-- Source records --
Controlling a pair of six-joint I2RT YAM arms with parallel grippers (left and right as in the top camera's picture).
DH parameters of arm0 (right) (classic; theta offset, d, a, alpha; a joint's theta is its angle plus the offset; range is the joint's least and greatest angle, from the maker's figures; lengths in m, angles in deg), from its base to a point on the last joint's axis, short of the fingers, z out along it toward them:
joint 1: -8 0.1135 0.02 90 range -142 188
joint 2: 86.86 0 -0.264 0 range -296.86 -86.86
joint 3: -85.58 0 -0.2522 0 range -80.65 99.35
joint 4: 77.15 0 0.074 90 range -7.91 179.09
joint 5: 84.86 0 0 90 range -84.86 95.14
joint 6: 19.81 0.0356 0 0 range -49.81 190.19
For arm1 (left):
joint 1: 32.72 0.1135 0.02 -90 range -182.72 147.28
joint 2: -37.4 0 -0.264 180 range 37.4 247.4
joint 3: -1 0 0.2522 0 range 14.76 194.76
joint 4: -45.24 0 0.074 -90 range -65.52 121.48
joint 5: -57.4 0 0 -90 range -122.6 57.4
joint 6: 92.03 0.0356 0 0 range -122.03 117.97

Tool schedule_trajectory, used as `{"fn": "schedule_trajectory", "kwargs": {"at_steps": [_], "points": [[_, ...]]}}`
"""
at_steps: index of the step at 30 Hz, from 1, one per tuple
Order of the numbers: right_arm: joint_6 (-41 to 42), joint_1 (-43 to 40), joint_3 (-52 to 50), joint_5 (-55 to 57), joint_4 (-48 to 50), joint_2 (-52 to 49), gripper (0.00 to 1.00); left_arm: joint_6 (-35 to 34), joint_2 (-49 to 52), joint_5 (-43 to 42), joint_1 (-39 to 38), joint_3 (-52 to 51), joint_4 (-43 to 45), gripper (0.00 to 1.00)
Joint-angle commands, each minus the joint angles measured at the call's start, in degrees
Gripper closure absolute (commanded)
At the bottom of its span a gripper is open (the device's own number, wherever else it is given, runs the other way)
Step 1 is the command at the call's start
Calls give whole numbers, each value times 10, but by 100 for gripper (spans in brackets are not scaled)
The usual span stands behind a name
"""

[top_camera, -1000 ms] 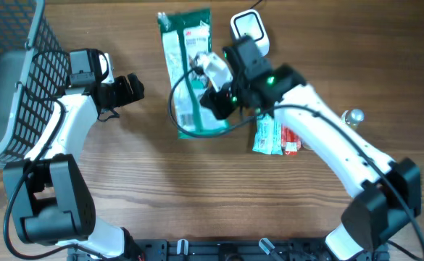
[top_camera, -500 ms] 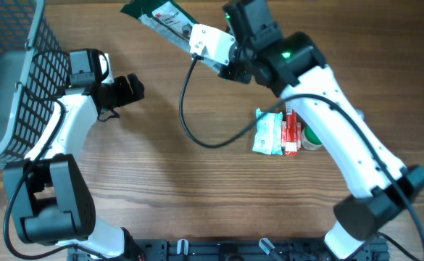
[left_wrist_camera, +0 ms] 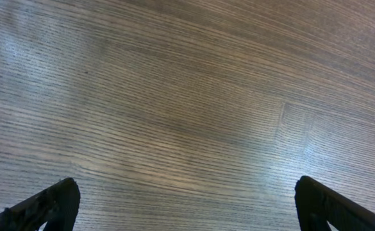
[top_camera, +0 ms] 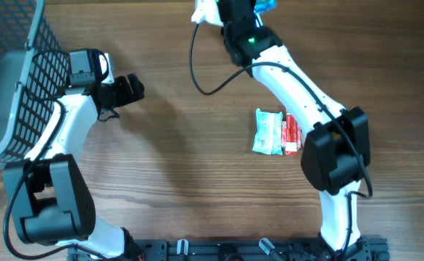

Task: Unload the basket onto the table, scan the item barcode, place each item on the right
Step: 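Lift the gloves package with the right gripper up to the scanner window, then lower the gloves package with the right gripper back to the table center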

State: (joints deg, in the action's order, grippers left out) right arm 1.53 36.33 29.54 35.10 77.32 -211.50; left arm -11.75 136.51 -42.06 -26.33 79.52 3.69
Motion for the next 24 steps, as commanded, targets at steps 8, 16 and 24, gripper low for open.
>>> {"fn": "schedule_trajectory", "kwargs": {"at_steps": [8,16,24], "points": [[49,-1,0,9,29,-72,96,3,-5,5,5,5,1,0],[128,5,0,-21,-48,-72,96,3,-5,5,5,5,1,0],[215,5,0,-110,-151,-71,96,3,-5,5,5,5,2,0]]}}
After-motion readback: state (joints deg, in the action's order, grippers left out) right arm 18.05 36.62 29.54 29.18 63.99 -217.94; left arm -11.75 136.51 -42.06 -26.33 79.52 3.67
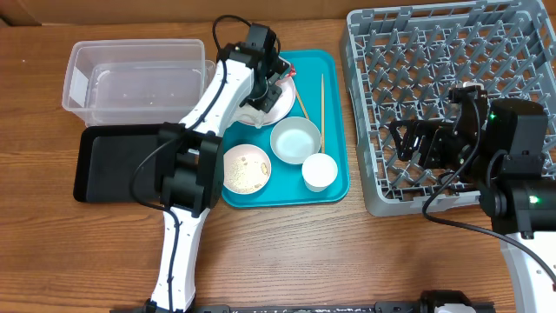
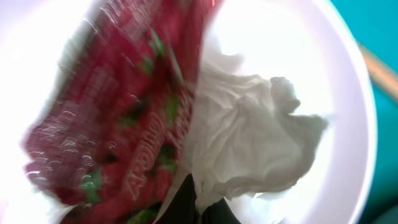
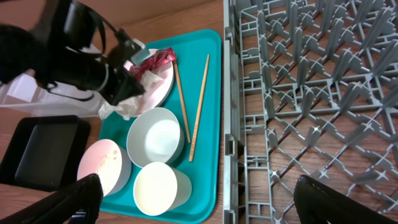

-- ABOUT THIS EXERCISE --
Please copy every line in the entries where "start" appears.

-- ANSWER --
Joint-angle commands, each minus the joint angles measured at the call's start, in degrees
Step 1 is the command at the call's start

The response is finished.